Directions: Looking at the listing below, retype exactly the lines starting at the one containing "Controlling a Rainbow" and ending at the one containing "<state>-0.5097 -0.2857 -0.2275", both included, and nothing else.
*** Data below ***
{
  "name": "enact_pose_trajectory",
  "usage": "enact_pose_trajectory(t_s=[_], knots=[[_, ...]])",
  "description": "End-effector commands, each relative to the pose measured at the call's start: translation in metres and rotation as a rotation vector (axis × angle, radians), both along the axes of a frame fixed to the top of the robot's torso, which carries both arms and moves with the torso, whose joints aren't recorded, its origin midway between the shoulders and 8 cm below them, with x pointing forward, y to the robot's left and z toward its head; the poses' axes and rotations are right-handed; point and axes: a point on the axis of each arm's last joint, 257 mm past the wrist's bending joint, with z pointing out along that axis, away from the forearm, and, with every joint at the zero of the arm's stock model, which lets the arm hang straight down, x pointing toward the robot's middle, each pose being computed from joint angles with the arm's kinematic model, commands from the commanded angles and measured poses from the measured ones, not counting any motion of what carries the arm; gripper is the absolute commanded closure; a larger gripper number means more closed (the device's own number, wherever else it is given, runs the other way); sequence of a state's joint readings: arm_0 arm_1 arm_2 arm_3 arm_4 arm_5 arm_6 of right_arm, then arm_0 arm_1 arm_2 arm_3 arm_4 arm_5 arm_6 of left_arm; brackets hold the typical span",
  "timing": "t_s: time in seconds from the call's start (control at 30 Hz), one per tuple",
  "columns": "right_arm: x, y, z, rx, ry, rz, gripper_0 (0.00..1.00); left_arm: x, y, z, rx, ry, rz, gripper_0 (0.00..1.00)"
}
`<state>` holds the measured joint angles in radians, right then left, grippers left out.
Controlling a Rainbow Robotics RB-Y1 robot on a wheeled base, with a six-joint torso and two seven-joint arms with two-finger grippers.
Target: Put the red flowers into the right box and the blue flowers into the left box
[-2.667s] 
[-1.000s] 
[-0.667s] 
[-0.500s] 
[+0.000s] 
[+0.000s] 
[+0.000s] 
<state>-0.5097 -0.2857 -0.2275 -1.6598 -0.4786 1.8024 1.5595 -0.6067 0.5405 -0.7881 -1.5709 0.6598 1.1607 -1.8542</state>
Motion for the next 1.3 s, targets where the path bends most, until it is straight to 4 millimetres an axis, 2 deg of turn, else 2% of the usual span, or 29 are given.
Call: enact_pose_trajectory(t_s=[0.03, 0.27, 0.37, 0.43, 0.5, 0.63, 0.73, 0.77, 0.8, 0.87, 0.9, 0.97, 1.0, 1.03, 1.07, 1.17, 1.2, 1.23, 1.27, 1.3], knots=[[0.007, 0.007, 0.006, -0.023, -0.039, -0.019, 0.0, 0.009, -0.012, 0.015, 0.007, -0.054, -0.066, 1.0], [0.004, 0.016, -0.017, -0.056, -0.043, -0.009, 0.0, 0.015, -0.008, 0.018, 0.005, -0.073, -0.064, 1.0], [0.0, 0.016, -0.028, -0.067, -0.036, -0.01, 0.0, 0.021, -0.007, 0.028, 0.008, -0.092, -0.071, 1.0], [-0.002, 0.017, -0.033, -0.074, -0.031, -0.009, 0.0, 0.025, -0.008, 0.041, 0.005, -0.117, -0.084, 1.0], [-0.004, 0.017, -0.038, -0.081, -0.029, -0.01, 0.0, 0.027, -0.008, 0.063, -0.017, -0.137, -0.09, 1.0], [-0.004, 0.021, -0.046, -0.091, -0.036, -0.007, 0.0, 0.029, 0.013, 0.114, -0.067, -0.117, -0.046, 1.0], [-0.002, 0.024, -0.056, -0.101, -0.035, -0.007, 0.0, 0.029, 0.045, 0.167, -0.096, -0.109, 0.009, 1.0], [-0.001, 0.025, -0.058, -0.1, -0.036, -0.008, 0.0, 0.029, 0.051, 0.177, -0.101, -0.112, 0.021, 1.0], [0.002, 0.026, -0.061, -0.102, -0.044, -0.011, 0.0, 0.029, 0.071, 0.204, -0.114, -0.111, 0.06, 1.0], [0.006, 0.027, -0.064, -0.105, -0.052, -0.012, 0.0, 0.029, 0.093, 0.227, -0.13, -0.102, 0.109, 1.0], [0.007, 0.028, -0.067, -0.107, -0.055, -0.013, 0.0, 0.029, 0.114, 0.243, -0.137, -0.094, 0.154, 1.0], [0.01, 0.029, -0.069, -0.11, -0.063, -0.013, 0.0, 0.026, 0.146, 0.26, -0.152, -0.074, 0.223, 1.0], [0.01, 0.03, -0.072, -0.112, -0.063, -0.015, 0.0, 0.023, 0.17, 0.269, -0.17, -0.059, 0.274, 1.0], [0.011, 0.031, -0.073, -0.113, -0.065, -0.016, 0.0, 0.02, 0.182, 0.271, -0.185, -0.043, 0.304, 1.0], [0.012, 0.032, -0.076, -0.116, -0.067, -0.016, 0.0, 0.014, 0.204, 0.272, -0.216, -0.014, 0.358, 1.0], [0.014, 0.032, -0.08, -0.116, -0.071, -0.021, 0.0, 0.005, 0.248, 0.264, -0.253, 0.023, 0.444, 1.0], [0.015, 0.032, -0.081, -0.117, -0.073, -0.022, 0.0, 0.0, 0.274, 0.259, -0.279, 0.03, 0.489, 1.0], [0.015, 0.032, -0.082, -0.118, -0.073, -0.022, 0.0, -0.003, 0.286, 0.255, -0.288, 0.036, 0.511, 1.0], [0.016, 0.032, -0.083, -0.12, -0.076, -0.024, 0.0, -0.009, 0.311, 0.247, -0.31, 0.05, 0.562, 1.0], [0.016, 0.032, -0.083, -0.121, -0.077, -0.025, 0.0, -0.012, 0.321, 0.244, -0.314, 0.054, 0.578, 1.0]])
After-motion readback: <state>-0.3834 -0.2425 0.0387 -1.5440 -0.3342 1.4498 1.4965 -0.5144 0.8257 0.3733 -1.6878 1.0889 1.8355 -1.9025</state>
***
Written answer:
Controlling a Rainbow Robotics RB-Y1 robot on a wheeled base, with a six-joint torso and two seven-joint arms with two-finger grippers.
Target: Put the red flowers into the right box and the blue flowers into the left box
[-2.667s] 
[-1.000s] 
[-0.667s] 
[-0.500s] 
[+0.000s] 
[+0.000s] 
[+0.000s] 
<state>-0.5097 -0.2857 -0.2275 -1.6598 -0.4786 1.8024 1.5595 -0.6067 0.5405 -0.7881 -1.5709 0.6598 1.1607 -1.8542</state>

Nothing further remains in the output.